How
Windows Works
Notes for CS130
Dr. Beeson
Event-Driven
Programming. In Windows, and also in Java
applets and Mac programs, the program responds to user-initiated events: mouse clicks and key
presses. In a traditional program, the
user responds to prompts issued by the program.
In event-driven programming, the user is in control. In traditional programming, the program is in
control. Event-driven programming is
more difficult than traditional programming, because the program must be ready
to handle any possible event at any time.
Some
events, moreover, are internally generated (that is, only indirectly caused by
the user). An example is this: when a
dialog box is closed, the part of the screen that was covered by the dialog box
must be “repainted”. The program that
owns that window is responsible for being able to repaint the window at any
time. A traditional program could print
output to the screen, and there its responsibility ended.
I
will explain the architecture of Windows that makes event-driven programming
possible. This architecture underlies
all the methods of writing Windows programs.
Different Ways of Writing
Windows Programs
Windows SDK or API
(Software
Development Kit or Application Programming Interface). This was the original method. There are still
many Windows programs written this way that need maintenance (including for
example Microsoft Word and Excel).
MFC (Microsoft Foundation Classes) This was how people
wrote Windows programs in the period 1994-2003, approximately. There are still many MFC programs in the
world that need maintenance.
.NET. This is the modern way to write Windows
programs. You will use this method in
this course.
Applications, windows, and
messages. These are the three main
elements of Windows. An application is a
program meant to be used by people (rather than by the operating system or
another program). Windows is a
multi-tasking operating system, which means that more than one application can
be running at once. Each application owns
one or more windows. Events are initiated by the user or by the
operating system, and information about these events must be communicated by
the operating system to the applications, and by each application to its
windows. This communication is done using
messages. I will explain these three elements
(applications, windows, and messages) in more detail.
The
terminology message is not used in
.NET programming; instead one speaks of events
and event handlers. We will see that this is just a matter of
words.
Applications. An application consists of executable
code. But in Windows, the executable
code need not all be contained in one file.

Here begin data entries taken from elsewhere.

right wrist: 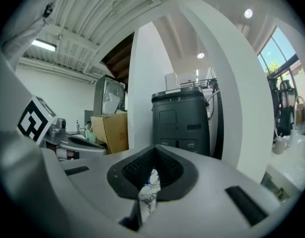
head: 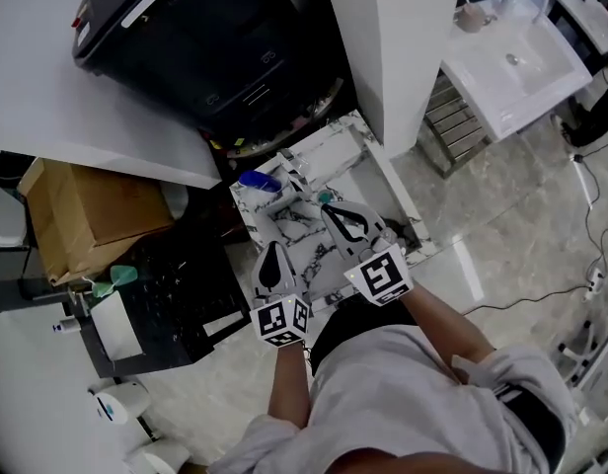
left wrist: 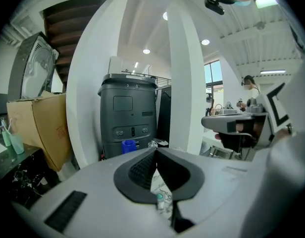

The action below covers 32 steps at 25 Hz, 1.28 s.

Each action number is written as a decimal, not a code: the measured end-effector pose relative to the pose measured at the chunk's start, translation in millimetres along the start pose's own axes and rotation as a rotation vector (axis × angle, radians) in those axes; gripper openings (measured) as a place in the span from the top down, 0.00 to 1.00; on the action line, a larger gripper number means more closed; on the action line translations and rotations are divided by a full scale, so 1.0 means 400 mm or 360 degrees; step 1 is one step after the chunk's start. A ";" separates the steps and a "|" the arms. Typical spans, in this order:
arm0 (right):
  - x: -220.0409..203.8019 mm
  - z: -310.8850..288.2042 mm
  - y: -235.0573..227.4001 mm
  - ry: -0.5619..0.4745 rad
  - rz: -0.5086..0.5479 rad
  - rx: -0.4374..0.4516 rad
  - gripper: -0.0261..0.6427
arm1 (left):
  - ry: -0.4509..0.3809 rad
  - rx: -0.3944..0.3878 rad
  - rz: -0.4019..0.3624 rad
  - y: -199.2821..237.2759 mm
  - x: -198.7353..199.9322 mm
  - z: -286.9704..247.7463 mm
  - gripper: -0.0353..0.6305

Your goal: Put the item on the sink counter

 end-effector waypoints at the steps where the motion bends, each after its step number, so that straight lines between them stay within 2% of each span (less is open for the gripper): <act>1: 0.003 0.007 0.000 0.0001 0.0028 -0.0006 0.95 | 0.0009 -0.0001 -0.0001 -0.005 -0.007 0.007 0.93; 5: 0.001 0.048 0.015 -0.0029 0.0069 -0.0030 0.95 | 0.0003 -0.0009 -0.0001 -0.030 -0.027 0.040 0.93; 10: 0.011 0.103 0.068 -0.0027 0.0081 -0.0073 0.95 | -0.0114 0.0002 0.0075 -0.044 -0.002 0.124 0.93; 16: 0.047 0.176 0.202 -0.0054 0.0093 -0.0087 0.95 | -0.0183 0.0069 -0.0025 -0.021 -0.005 0.281 0.93; 21: 0.087 0.247 0.339 -0.0063 0.0127 -0.0089 0.95 | -0.0256 0.0037 -0.0024 -0.011 -0.012 0.431 0.93; 28: 0.178 0.418 0.469 -0.0161 0.0254 -0.0067 0.95 | -0.0439 0.0135 0.0038 -0.028 -0.042 0.672 0.93; 32: 0.185 0.511 0.535 -0.0133 0.0299 -0.0087 0.95 | -0.0443 0.0098 0.0106 -0.047 -0.105 0.761 0.93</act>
Point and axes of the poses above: the fingertips, and each gripper's own axes: z backward along the fingers, y to its left, x out of its top, the point moved 5 cm from there along z, backward along the fingers, and after that the axes turned 7 degrees about z, right-handed, at the moved point
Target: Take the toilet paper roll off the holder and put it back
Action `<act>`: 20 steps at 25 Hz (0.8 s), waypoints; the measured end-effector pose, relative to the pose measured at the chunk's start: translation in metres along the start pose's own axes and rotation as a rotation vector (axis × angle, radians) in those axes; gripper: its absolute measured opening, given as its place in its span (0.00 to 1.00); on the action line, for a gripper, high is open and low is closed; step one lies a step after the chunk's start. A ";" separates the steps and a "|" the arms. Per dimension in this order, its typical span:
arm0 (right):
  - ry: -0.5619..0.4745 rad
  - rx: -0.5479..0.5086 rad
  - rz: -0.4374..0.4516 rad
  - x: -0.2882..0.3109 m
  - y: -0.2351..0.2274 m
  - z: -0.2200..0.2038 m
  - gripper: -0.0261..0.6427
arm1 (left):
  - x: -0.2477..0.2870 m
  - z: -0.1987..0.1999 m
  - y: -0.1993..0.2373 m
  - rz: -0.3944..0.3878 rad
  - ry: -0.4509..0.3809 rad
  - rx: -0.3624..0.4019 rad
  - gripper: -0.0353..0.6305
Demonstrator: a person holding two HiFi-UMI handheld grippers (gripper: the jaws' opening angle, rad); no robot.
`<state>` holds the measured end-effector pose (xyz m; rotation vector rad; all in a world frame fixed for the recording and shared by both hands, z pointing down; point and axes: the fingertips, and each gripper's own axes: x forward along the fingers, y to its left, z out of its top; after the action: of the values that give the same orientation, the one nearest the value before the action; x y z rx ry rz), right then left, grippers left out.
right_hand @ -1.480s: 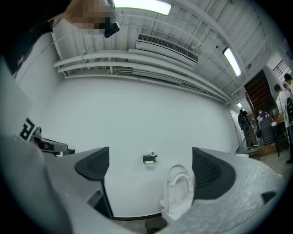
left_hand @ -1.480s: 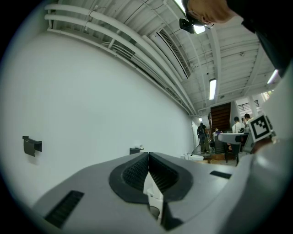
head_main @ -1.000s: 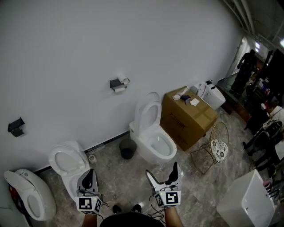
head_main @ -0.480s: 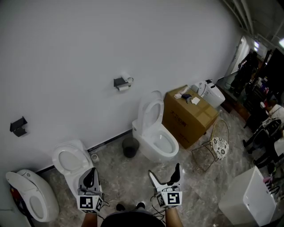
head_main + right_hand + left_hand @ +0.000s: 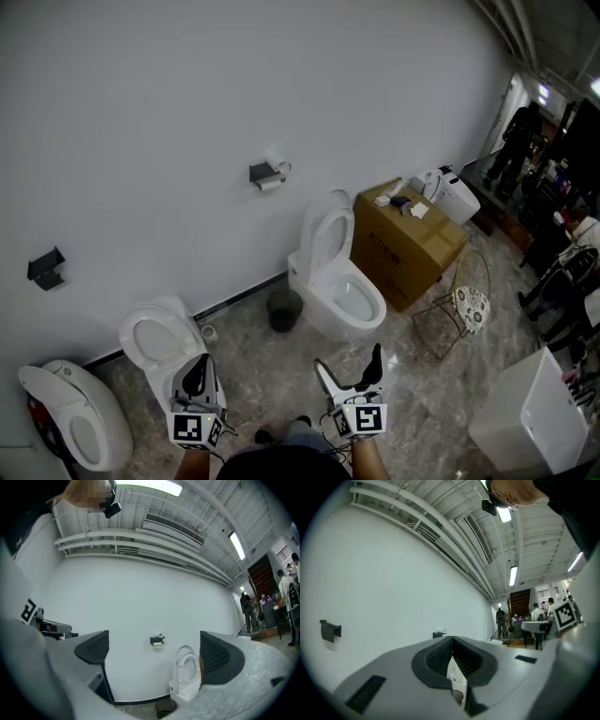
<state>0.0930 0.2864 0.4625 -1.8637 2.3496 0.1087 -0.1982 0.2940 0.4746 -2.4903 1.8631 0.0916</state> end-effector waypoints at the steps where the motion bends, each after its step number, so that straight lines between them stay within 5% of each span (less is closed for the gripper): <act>1: 0.002 0.000 0.000 0.001 0.001 -0.001 0.91 | 0.001 -0.001 0.001 0.000 0.003 -0.003 0.06; 20: -0.045 -0.026 -0.008 0.060 -0.009 -0.003 0.91 | 0.048 -0.008 0.020 -0.004 -0.011 -0.006 0.06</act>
<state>0.0878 0.2262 0.4560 -1.8617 2.3224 0.1788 -0.2034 0.2423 0.4800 -2.4917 1.8569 0.1113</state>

Several types of files can contain executable code, and many files may
be used to supply the executable code for a single application. There will be one and only one .exe file, and
there may in addition be .dll files (dynamic link libraries) and ActiveX
controls (a special kind of dynamic link
library). The use of dynamic link
libraries permits several applications to share some common executable
code. This is absolutely necessary to
Windows since the Windows kernel itself is used by all Windows
applications. The Windows kernel is
supplied in dynamic link libraries such as user.dll and gdi.dll (gdi = graphics
device interface). Further executable
code may be in device drivers. (In
Windows, your application cannot call device drivers directly; they must be
called through Windows.) The code for
the .NET libraries that are used to write Windows programs in .NET is supplied
in dynamic link libraries, as was the code of MFC.
Windows. You are familiar with the visual appearance
of a window on the screen: a rectangular portion of the screen that is used
either to present information to the user or collect information from the user,
or both. But a window is more than its
visual appearance: it is an internal object, or data structure. You can think of a window as an object
instantiating a certain class, containing on the order of a hundred data
fields. This data structure is not entirely
public, so we can only guess at its actual contents. It certainly includes the pixel coordinates
of the left and right sides of the window and the top and bottom of the window,
and a character string for the title, and some numbers to identify the type of
border, the background color, etc. One
of the fields is a number (called a handle)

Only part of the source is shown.